Alors le roi leur demanda : “Pourquoi devrions-nous les punir ? Ils ne nous ont fait aucun mal, laissons les partir et continuer leur chemin?..” Les autres prisonniers qui étaient en captivité durent payer une amende de trois modii de blé, mais furent relâchés, sans épice. »

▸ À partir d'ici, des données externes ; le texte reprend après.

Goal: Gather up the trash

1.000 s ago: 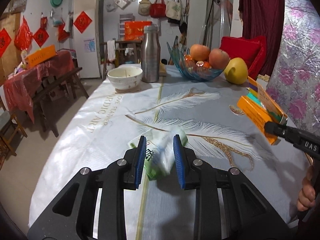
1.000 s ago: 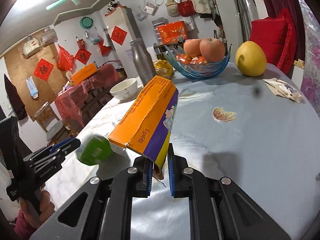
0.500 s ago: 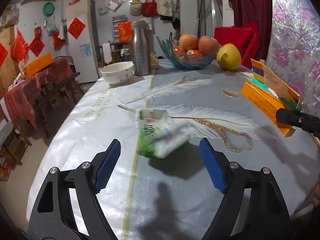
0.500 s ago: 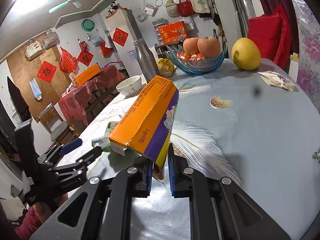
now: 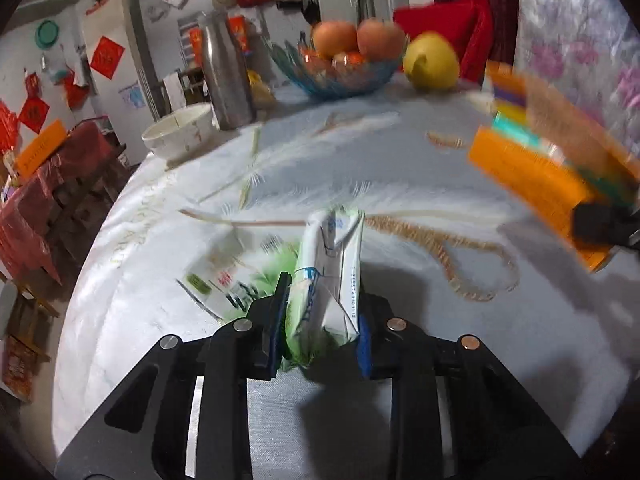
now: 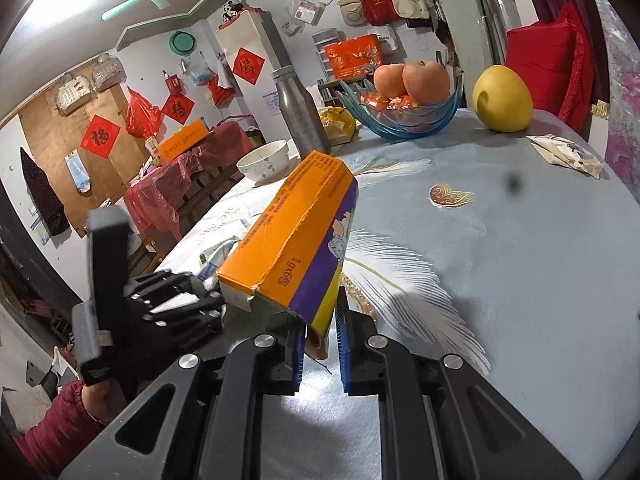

Avec cette permission, ils parcoururent une centaine de miles jusqu’à Damas, en Syrie, où repose le corps de saint Ananie. Ils y restèrent une semaine. A environ deux miles distance se trouve une église où saint Paul fut converti lorsque Notre Seigneur lui dit: « Saul, Saul, pourquoi me persécutes-tu ? ». Après avoir prié dans l’église, ils allèrent à pied en Galilée, à l’endroit où Gabriel vint à Notre Dame et dit: “Je vous salue Marie». Il y a une église là maintenant, et le village où se trouve l’Église est appelé Nazareth. Les chrétiens eurent souvent à composer avec les Sarracènes païens pour conserver cette église, parce qu’ils voulaient la détruire. Après avoir glorifié le Seigneur, ils marchèrent jusqu’à la cité de Chana, où notre Seigneur changea l’eau en vin. Une vaste église est là, et dans l’Eglise un des autels porte les 6 vases d’eau que Notre Seigneur a ordonné, avant de les changer en vin, et dont ils burent le vin.. Ils y restèrent une journée. De là, ils atteignirent le Mont Thabor où notre Seigneur fut transfiguré. À l’heure actuelle il y a un monastère, et l’église est dédiée à Notre-Seigneur, à Moïse et à Elie, et l’endroit est appelé par ceux qui y vivent, le Mont Saint. Là, ils prièrent.

[…]

Après quelques temps de repos, ils reprirent leur route vers le monastère de Saint-Jean-Baptiste où il y avait environ 20 moines. Il y passèrent la nuit et, de là, ils firent encore un mille pour atteindre le Jourdain au lieu du baptême du Seigneur. On y voit maintenant une église avec des colonnes de pierre et, au-dessous, la terre nue. C’est le lieu précis du baptême du Seigneur. À l’endroit où l’on baptise maintenant, une croix de bois est dressée au milieu de d’une petite dérivation du courant et une corde est tendue solidement d’un bord à l’autre du Jourdain. Le jour de l’Épiphanie, les malades et les infirmes se tiennent à cette corde pour se plonger dans l’eau. Les femmes stériles qui viennent ici sont aussi favorisées de la grâce du Seigneur. Notre évêque Willibald s’est baigné là, dans le Jourdain. Ils sont restés en ce lieu un jour.